Tax advisers recommend resorting to the wealth tax — idealista/news

by time news

2023-07-13 15:49:32

The Spanish Association of Tax Advisors (AEDAF) launches a recommendation to taxpayers affected by the Solidarity Tax that came into force at the end of 2022: you have to declare the tax and then appeal it.

Also known as the tax on large fortunes tax on assets greater than 3 million euros and, according to tax advisers, it seems to be unconstitutional. But, in order to recover the amounts paid if the Constitutional Court finally agrees with the taxpayers, they see it necessary to declare it and then initiate an appeal to challenge it.

As you have remembered José Manuel Almudí Cid, Professor of Financial and Tax Law at the Complutense University of Madrid, During the presentation of an AEDAF study, the refund would only be for those taxpayers who “have initiated the appeal process.” And he has insisted that these cases have weighty legal grounds to be considered, especially after the Constitutional Court has admitted the appeals of several autonomous communities, such as Madrid, Andalusia and Galicia.

“If the Constitutional Court agrees with the appellants, everything paid with the tax plus interest will have to be returned,” he explained. Stella Raventós Calvo, president of AEDAFwho has criticized that, with this tax figure, which in principle is temporary, “it is generating ‘bread for today and hunger for tomorrow'”.

In his opinion, the possibility that the courts overthrow this lien and that the amounts paid plus interest have to be returned causes “Immediate collection is prioritized and the interests of the State are penalized in the medium term. This is damaging the public coffers.” According to government calculations, the tax affects some 23,000 taxpayers throughout Spain and will raise some 1,500 million euros.

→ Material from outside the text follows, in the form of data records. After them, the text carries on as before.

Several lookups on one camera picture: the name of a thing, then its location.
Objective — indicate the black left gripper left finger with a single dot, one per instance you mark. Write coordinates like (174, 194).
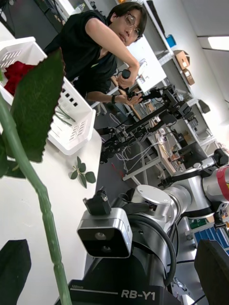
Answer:
(13, 269)

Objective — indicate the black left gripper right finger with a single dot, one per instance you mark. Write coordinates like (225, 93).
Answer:
(214, 274)

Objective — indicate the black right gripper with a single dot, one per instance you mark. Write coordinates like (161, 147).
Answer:
(114, 278)

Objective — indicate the red artificial rose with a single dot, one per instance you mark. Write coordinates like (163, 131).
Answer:
(17, 76)
(35, 107)

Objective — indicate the black articulated arm rig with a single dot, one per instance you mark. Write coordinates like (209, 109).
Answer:
(177, 109)

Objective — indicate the person's left forearm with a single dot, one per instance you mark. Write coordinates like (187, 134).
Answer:
(102, 97)

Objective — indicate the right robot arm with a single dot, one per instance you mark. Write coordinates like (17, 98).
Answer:
(181, 197)

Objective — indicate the person's right forearm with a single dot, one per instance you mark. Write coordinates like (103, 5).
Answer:
(124, 51)

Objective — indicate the person's left hand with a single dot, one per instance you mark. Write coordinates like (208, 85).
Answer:
(133, 99)

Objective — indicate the person's right hand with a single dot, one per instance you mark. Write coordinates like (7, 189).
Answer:
(133, 79)

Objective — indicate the white workbench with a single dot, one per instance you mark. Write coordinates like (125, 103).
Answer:
(140, 174)

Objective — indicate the loose green leaf twig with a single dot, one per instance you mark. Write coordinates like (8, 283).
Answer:
(82, 168)

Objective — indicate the shallow white box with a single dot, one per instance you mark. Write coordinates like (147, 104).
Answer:
(76, 135)

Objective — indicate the white storage shelf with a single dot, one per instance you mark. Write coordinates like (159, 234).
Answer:
(183, 62)

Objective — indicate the white cabinet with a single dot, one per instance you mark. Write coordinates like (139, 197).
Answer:
(150, 54)

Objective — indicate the person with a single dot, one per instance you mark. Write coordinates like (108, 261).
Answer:
(78, 47)

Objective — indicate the ceiling light panel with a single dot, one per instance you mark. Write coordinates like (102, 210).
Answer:
(219, 43)

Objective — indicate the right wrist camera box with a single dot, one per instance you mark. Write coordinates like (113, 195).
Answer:
(105, 228)

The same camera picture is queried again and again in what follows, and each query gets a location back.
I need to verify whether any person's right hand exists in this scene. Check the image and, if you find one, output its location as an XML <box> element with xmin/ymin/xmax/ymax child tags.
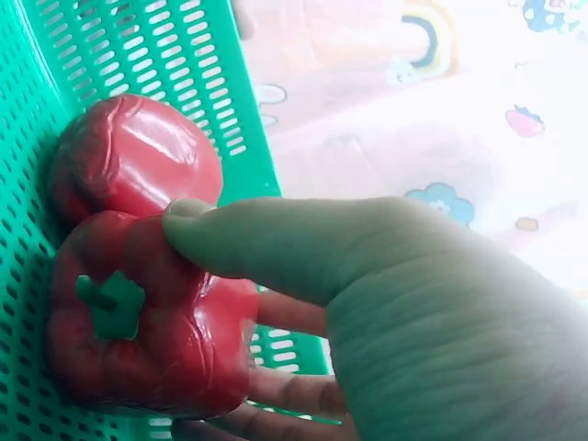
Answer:
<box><xmin>162</xmin><ymin>195</ymin><xmax>588</xmax><ymax>441</ymax></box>

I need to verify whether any red toy bell pepper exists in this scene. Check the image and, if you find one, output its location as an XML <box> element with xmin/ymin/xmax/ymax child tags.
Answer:
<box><xmin>45</xmin><ymin>209</ymin><xmax>262</xmax><ymax>422</ymax></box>
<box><xmin>45</xmin><ymin>94</ymin><xmax>225</xmax><ymax>226</ymax></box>

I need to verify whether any green perforated plastic basket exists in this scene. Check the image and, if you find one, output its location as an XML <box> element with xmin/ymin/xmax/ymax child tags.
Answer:
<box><xmin>0</xmin><ymin>0</ymin><xmax>344</xmax><ymax>441</ymax></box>

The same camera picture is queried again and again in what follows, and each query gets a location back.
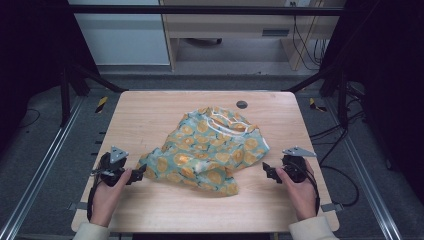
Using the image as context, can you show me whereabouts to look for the black floor cables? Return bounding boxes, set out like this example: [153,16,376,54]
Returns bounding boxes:
[309,109,361,208]

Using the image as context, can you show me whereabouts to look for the black metal frame crossbar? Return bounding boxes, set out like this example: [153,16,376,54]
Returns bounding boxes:
[68,4,346,17]

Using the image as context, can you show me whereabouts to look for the black curtain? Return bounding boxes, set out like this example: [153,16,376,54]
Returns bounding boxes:
[319,0,424,204]
[0,0,99,151]

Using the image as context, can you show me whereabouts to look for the black and yellow floor tape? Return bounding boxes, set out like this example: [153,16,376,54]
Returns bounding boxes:
[95,96,109,114]
[308,97,328,113]

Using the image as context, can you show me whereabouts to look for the teal garment with orange print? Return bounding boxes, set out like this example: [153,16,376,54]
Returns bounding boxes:
[135,105,271,197]

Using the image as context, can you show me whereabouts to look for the aluminium floor rail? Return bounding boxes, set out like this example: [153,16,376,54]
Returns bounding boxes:
[324,98,404,240]
[0,96,84,240]

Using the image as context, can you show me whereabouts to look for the person's left hand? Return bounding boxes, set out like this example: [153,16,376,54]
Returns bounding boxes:
[89,168,132,228]

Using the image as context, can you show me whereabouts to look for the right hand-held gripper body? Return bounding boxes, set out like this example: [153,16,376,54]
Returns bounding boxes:
[281,145,317,184]

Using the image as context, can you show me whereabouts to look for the grey table edge bracket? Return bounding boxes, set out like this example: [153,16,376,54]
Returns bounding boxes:
[320,202,344,213]
[68,201,93,212]

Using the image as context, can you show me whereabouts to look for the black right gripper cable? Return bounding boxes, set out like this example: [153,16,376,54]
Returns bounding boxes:
[304,168,321,215]

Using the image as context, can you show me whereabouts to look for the white cabinet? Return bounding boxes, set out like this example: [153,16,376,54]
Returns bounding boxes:
[68,0,171,67]

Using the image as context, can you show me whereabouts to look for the light wooden desk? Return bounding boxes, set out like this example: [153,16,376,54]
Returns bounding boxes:
[159,0,346,72]

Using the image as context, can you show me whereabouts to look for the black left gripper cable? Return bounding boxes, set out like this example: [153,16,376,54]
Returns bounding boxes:
[86,174,101,222]

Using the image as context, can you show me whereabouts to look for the thin black floor cable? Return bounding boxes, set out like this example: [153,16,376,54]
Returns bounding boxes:
[18,108,42,129]

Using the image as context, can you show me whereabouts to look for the person's right hand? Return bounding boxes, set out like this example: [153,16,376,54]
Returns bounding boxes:
[275,163,318,222]

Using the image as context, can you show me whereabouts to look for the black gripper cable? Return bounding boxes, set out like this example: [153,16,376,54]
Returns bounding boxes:
[86,174,101,222]
[304,168,321,215]

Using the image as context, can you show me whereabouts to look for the black hanging cables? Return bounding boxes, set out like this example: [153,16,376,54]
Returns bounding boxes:
[291,1,329,71]

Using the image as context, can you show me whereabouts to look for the black metal frame post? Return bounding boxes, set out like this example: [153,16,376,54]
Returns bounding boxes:
[283,64,349,129]
[59,63,128,128]

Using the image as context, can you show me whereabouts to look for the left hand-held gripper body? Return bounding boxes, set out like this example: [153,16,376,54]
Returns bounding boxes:
[91,145,130,188]

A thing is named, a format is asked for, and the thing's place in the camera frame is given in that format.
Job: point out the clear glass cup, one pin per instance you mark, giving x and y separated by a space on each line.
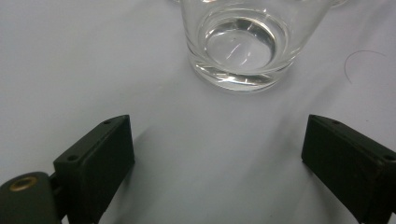
243 43

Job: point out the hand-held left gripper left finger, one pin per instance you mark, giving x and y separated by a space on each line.
93 161

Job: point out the thin dark hair strand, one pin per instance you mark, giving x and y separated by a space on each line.
345 63

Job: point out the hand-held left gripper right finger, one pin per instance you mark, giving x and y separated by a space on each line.
348 158

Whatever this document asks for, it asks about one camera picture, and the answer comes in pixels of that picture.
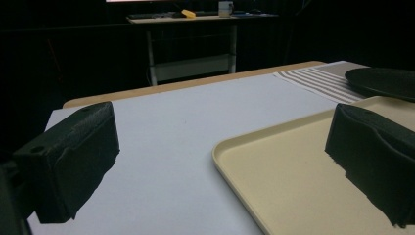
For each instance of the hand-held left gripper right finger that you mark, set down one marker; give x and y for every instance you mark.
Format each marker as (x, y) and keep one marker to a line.
(375, 163)

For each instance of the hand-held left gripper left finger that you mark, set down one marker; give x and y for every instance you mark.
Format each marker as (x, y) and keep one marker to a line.
(71, 156)

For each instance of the dark round plate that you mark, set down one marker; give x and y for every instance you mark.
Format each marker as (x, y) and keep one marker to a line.
(385, 81)

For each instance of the cream plastic tray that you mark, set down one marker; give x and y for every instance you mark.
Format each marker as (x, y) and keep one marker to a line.
(293, 182)

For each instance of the striped cloth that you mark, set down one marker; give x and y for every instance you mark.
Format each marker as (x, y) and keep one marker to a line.
(326, 81)

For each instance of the white table mat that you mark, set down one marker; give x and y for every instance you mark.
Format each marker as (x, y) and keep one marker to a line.
(182, 143)

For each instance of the desk with white legs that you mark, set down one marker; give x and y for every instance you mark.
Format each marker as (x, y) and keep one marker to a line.
(192, 65)

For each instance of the dark keyboard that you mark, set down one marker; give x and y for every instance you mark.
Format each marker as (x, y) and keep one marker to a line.
(147, 15)

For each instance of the yellow object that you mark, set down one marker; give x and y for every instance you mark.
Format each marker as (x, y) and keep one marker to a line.
(188, 13)

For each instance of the white mug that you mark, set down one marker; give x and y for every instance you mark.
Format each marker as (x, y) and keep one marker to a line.
(225, 8)

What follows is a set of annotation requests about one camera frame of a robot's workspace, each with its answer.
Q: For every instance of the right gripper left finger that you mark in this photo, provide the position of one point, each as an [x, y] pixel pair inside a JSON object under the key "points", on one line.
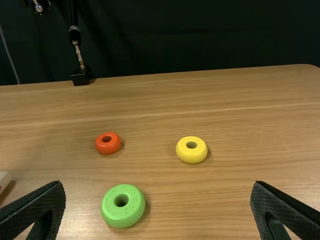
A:
{"points": [[37, 200]]}

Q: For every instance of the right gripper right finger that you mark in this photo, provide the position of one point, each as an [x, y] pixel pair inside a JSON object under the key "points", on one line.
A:
{"points": [[265, 205]]}

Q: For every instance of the wooden peg base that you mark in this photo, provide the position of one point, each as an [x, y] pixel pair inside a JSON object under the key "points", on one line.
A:
{"points": [[3, 178]]}

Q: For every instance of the black clamp stand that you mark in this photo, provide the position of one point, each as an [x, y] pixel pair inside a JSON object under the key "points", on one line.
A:
{"points": [[80, 78]]}

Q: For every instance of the black mounting knob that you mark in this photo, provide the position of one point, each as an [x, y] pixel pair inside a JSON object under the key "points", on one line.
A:
{"points": [[40, 8]]}

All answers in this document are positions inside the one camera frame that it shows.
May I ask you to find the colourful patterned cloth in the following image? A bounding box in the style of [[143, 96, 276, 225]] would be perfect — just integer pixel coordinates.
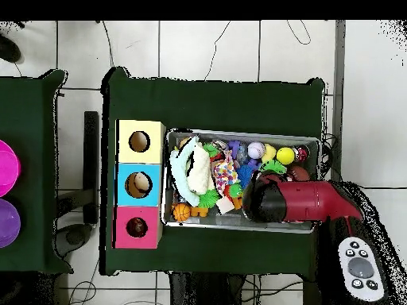
[[211, 151, 239, 193]]

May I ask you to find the dark green table cloth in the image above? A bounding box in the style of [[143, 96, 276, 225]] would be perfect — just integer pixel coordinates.
[[0, 68, 74, 275], [99, 66, 326, 281]]

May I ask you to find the brown toy football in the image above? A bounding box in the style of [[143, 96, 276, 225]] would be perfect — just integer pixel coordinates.
[[286, 164, 312, 183]]

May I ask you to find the cream waffle cloth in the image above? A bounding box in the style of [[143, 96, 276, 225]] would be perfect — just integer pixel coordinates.
[[186, 144, 216, 195]]

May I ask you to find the shallow wire mesh bin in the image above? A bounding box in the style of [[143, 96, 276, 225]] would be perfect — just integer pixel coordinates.
[[161, 128, 321, 234]]

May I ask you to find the mint waffle cloth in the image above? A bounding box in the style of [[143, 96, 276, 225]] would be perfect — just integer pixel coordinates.
[[169, 135, 205, 207]]

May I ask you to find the blue spiky ball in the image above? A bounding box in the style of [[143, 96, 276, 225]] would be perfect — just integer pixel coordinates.
[[236, 164, 256, 189]]

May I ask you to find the wooden box with three holes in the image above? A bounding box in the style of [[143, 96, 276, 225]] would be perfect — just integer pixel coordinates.
[[112, 119, 167, 249]]

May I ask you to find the yellow ball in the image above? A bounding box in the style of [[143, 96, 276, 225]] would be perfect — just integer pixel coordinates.
[[275, 146, 297, 166]]

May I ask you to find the black power cable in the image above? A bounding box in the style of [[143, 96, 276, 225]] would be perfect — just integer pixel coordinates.
[[362, 185, 407, 191]]

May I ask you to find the white baseball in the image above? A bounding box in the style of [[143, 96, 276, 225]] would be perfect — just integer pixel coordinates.
[[246, 141, 266, 160]]

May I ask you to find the purple plastic bowl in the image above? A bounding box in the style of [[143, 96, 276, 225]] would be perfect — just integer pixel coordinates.
[[0, 198, 22, 249]]

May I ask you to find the thin black cable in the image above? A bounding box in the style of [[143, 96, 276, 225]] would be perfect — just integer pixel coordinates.
[[285, 20, 312, 45], [101, 20, 115, 68], [203, 20, 231, 81]]

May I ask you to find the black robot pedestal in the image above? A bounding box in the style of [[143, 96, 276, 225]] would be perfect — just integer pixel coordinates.
[[168, 272, 246, 305]]

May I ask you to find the green spiky googly-eyed ball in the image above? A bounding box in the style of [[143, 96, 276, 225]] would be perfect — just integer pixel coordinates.
[[259, 143, 288, 176]]

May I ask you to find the small orange basketball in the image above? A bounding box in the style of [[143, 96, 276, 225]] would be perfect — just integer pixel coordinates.
[[172, 203, 192, 222]]

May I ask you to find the magenta plastic bowl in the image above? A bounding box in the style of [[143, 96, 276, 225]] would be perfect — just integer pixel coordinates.
[[0, 139, 22, 199]]

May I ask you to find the person's foot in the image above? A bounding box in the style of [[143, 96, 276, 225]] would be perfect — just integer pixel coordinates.
[[0, 33, 24, 64]]

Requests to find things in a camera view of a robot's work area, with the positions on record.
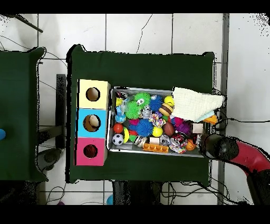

Let us remember that this tax establishes different escalations depending on the assets: 1.7% for assets of between 3 and 5.3 million euros; 2.1% for assets between 5.3 and 10.6 million, and 3.5% for assets greater than 10.6 million euros. For the determination of the taxable base of this tax, the rules contained in the Wealth Tax Law are applicable, in such a way that it includes a minimum exemption of 700,000 euros.

Tax advisers insist that the best formula to recover the amounts paid is to declare the tax “and challenge it later, past the voluntary payment term”. However, the voluntary period ends in July and August, the non-working month par excellence, so the association recognizes that “it is not a favorable time” and that It is convenient that the allegations are well prepared.

Thus, everything points to The challenges could be made from September and that at the end of the year a balance could be made of how many taxpayers affected by the tax on large fortunes have decided to appeal it, although from the AEDAF they see it as likely to be a fairly high percentage.

“We are not appealing to appeal, but because we are convinced that we are in the framework of the defense of the taxpayer and the rule of law,” stressed Raventós.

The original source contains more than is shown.